Effects of distributed leading-edge roughness on aerodynamic performance of a low-Reynolds-number airfoil: an experimental study

Abstract

ABSTRACT Distributed leading-edge (LE) roughness could have significant impact on the aerodynamic performance of a low-Reynolds-number (low-Re) airfoil, which has not yet been fully understood. In the present study, experiments were conducted to study the effects of distributed hemispherical roughness with different sizes and distribution patterns on the performance of a GA (W)-1 airfoil. Surface pressure and particle image velocimetry (PIV) measurements were performed under various incident angles and different Re numbers.
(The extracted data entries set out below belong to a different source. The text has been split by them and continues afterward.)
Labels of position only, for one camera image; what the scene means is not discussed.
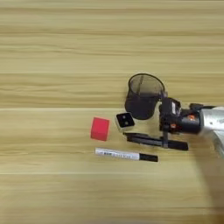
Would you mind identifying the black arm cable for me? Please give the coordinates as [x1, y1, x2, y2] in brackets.
[189, 102, 216, 111]

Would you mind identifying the small black box white label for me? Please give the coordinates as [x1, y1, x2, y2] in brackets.
[158, 96, 183, 123]

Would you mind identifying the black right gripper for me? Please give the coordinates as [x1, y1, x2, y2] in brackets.
[123, 89, 203, 150]

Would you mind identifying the black marker pen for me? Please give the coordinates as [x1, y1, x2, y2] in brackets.
[126, 134, 190, 151]

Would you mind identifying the white marker black cap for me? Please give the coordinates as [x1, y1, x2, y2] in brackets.
[94, 147, 159, 164]

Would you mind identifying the red cube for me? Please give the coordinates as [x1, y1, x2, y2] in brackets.
[89, 115, 111, 143]

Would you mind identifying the small black white cube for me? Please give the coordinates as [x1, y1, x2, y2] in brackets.
[114, 111, 137, 133]

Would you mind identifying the black mesh pen cup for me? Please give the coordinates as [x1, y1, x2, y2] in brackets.
[124, 72, 167, 121]

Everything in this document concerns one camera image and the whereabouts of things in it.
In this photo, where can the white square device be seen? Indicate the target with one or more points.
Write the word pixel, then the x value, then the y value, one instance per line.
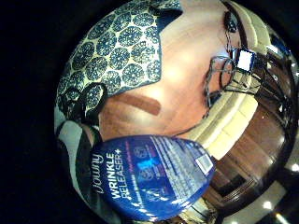
pixel 245 60

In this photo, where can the blue and cream patterned cloth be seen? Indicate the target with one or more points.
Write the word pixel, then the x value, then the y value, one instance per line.
pixel 121 53

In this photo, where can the dark wooden cabinet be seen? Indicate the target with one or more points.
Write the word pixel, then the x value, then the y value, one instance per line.
pixel 249 155

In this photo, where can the small black device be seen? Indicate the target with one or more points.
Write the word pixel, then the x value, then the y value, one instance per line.
pixel 230 21

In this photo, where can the cream cushioned bench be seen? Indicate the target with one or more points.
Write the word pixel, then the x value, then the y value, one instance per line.
pixel 230 121

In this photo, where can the blue labelled spray bottle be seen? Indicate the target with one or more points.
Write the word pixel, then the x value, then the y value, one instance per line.
pixel 149 177

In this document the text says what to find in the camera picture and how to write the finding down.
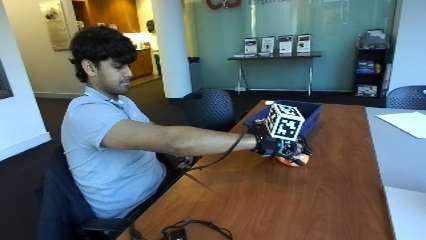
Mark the dark office chair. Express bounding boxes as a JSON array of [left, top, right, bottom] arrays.
[[36, 146, 134, 240]]

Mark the grey perforated chair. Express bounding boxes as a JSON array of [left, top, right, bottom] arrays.
[[385, 85, 426, 111]]

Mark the black magazine shelf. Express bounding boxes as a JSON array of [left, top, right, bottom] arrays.
[[353, 29, 391, 98]]

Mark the white marker cube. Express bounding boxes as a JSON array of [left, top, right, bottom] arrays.
[[263, 102, 306, 142]]

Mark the wooden cabinet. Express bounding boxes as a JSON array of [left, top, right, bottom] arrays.
[[129, 48, 154, 80]]

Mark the wall poster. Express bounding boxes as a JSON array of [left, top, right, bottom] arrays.
[[38, 0, 72, 52]]

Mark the grey side table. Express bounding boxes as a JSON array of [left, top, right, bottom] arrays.
[[365, 106, 426, 194]]

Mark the dark framed wall picture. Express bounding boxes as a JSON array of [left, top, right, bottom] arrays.
[[0, 59, 14, 101]]

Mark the white paper sheet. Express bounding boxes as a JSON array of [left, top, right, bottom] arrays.
[[374, 111, 426, 140]]

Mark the the person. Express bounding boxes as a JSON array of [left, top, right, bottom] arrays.
[[60, 25, 267, 220]]

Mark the black glove cable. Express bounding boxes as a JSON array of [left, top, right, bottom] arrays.
[[187, 130, 250, 172]]

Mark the orange round fruit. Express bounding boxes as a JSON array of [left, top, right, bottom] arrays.
[[275, 152, 311, 168]]

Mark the blue plastic bin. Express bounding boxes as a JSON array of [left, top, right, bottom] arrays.
[[242, 99, 325, 138]]

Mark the framed display card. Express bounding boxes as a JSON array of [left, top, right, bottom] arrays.
[[259, 35, 277, 55], [242, 37, 258, 56], [277, 34, 294, 55], [295, 33, 313, 54]]

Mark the white round column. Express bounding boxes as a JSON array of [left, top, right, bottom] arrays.
[[150, 0, 193, 99]]

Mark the narrow metal-leg console table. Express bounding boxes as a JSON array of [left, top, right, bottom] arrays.
[[226, 51, 323, 97]]

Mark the black cable bundle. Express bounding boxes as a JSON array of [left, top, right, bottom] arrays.
[[128, 218, 234, 240]]

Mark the black perforated chair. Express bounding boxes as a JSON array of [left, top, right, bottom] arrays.
[[179, 88, 237, 132]]

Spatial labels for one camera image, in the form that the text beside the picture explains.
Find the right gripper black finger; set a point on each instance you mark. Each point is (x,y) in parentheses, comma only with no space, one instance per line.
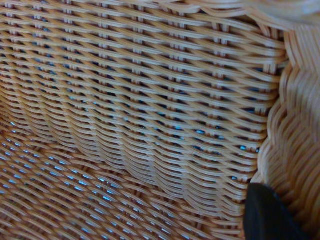
(267,215)

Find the orange wicker basket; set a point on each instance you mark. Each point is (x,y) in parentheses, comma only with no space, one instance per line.
(125,100)

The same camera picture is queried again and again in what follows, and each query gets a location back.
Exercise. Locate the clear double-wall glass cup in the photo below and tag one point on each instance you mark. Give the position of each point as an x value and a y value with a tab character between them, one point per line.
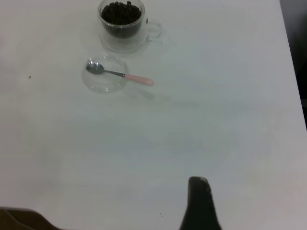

Significant reduction in lift and increase in drag were found for all cases with the LE roughness applied. Compared with the distribution pattern, the roughness height was found to be a more significant factor in determining the lift reduction and altering stall behaviors. It is also found while the larger roughness advances the aerodynamic stall, the smaller roughness tends to prevent deep stall at high incident angles. PIV results also suggest that staggered distribution pattern induces higher fluctuations in the wake flow than the aligned pattern does. Results imply that distributed LE roughness with large element sizes are particularly detrimental to aerodynamic performances, while those with small element sizes could potentially serve as a passive control mechanism to alleviate deep stall conditions at high incident angles.